EXERCISE DESCRIPTION: Find every line in the data that contains the word "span". Return each of those lines.

GIVEN MATERIAL:
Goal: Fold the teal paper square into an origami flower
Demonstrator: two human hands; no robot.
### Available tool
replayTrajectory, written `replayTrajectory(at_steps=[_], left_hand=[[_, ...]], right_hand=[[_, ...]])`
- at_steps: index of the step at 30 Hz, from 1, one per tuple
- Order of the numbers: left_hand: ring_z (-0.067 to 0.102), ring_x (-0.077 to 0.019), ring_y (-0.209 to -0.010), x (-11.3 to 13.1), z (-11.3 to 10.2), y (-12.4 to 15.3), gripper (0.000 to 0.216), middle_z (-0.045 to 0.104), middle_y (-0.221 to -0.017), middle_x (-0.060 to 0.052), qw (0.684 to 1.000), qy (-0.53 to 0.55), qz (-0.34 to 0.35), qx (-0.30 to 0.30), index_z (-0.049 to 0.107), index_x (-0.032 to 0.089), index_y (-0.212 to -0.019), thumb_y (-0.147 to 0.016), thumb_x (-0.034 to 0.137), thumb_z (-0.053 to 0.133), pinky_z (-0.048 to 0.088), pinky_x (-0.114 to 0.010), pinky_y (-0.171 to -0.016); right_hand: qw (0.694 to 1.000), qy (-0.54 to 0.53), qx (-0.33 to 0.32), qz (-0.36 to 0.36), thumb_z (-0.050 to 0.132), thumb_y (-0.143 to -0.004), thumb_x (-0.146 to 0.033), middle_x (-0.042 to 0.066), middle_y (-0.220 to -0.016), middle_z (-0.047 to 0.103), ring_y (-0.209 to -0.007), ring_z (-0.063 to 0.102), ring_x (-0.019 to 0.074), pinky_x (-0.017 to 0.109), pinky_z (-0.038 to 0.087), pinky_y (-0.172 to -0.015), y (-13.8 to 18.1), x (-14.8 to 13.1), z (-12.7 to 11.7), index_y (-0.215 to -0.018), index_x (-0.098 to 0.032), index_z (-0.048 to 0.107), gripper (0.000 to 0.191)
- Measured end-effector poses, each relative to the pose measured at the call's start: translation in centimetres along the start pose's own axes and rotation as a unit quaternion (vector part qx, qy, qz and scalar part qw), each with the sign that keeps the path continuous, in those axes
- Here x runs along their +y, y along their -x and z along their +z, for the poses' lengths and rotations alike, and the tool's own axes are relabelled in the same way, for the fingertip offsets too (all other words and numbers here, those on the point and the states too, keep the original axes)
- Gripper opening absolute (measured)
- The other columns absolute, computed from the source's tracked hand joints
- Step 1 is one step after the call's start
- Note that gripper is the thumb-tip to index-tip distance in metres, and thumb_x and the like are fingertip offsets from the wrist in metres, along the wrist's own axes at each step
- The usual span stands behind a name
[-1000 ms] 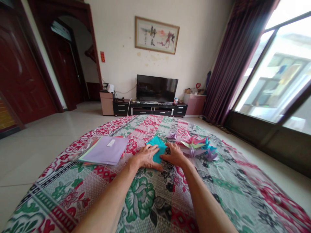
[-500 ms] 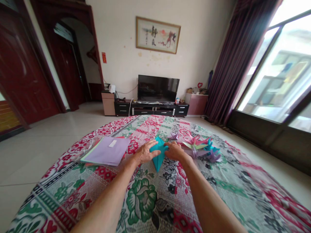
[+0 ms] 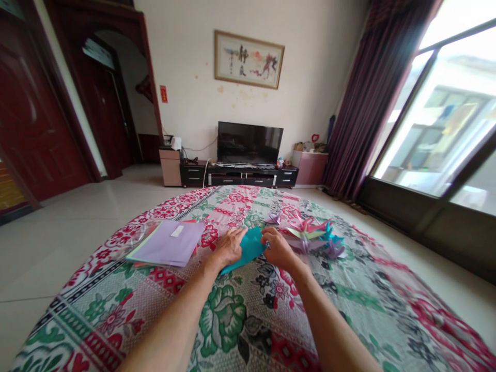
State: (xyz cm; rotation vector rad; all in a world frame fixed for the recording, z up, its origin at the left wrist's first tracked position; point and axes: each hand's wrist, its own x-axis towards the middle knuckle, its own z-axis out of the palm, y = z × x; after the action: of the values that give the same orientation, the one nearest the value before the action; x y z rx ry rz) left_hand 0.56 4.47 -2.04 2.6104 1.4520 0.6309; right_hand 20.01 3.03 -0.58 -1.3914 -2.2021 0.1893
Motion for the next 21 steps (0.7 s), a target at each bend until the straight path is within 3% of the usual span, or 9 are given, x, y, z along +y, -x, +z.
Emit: replayTrajectory(at_steps=[6, 10, 13, 16, 21], left_hand=[[0.05, -0.0204, -0.115, -0.9, 0.5, -0.1, 0.06, 0.056, -0.124, -0.008, 0.999, 0.049, 0.016, 0.018, 0.055, 0.018, -0.125, -0.068, 0.005, 0.04, 0.035, -0.034, -0.105], [0.055, -0.0201, -0.103, -1.3, 0.4, -0.2, 0.057, 0.06, -0.107, -0.009, 0.995, 0.073, 0.019, 0.064, 0.061, 0.016, -0.116, -0.064, 0.004, 0.044, 0.044, -0.033, -0.094], [0.057, -0.02, -0.093, -1.5, -0.2, -0.2, 0.043, 0.062, -0.091, -0.007, 0.994, 0.077, 0.022, 0.073, 0.07, 0.016, -0.093, -0.06, 0.002, 0.045, 0.046, -0.032, -0.087], [0.058, -0.0177, -0.084, -1.8, -1.2, 0.0, 0.034, 0.063, -0.082, -0.005, 0.993, 0.098, -0.008, 0.066, 0.069, 0.017, -0.075, -0.057, 0.001, 0.045, 0.046, -0.028, -0.081], [0.06, -0.0147, -0.079, -2.6, -1.9, 0.7, 0.029, 0.067, -0.082, 0.001, 0.973, 0.178, -0.102, 0.109, 0.066, 0.019, -0.074, -0.06, 0.004, 0.046, 0.045, -0.023, -0.077]], right_hand=[[0.994, -0.038, 0.087, -0.057, 0.052, -0.065, -0.007, 0.009, -0.124, 0.053, -0.118, 0.047, 0.0222, 0.038, 0.034, -0.102, 2.8, 0.1, 0.2, -0.075, -0.019, 0.062, 0.019], [0.985, -0.082, 0.123, -0.086, 0.05, -0.069, -0.008, 0.008, -0.118, 0.057, -0.109, 0.054, 0.0217, 0.039, 0.041, -0.095, 3.8, 0.2, 0.4, -0.078, -0.02, 0.061, 0.018], [0.983, -0.101, 0.12, -0.091, 0.048, -0.068, -0.006, 0.007, -0.115, 0.059, -0.101, 0.058, 0.0199, 0.036, 0.045, -0.09, 4.1, 0.1, 0.6, -0.078, -0.021, 0.059, 0.021], [0.986, -0.082, 0.12, -0.081, 0.048, -0.066, -0.006, 0.008, -0.117, 0.058, -0.104, 0.056, 0.0216, 0.038, 0.044, -0.092, 4.3, -0.1, 0.6, -0.077, -0.021, 0.059, 0.022], [0.989, -0.045, 0.103, -0.091, 0.049, -0.062, -0.004, 0.008, -0.123, 0.055, -0.113, 0.05, 0.0248, 0.044, 0.039, -0.098, 4.6, -0.6, 0.3, -0.078, -0.021, 0.061, 0.026]])
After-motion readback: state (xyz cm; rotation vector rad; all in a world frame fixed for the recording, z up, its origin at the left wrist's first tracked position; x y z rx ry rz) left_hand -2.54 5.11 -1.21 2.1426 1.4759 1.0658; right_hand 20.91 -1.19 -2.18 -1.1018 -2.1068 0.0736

RESPONSE TO THIS EXERCISE:
- The usual span stands behind a name
Motion for the next 21 steps (0.7 s), a target at each bend until the straight path is within 3% of the usual span, or 9 are given, x, y, z along +y, -x, +z.

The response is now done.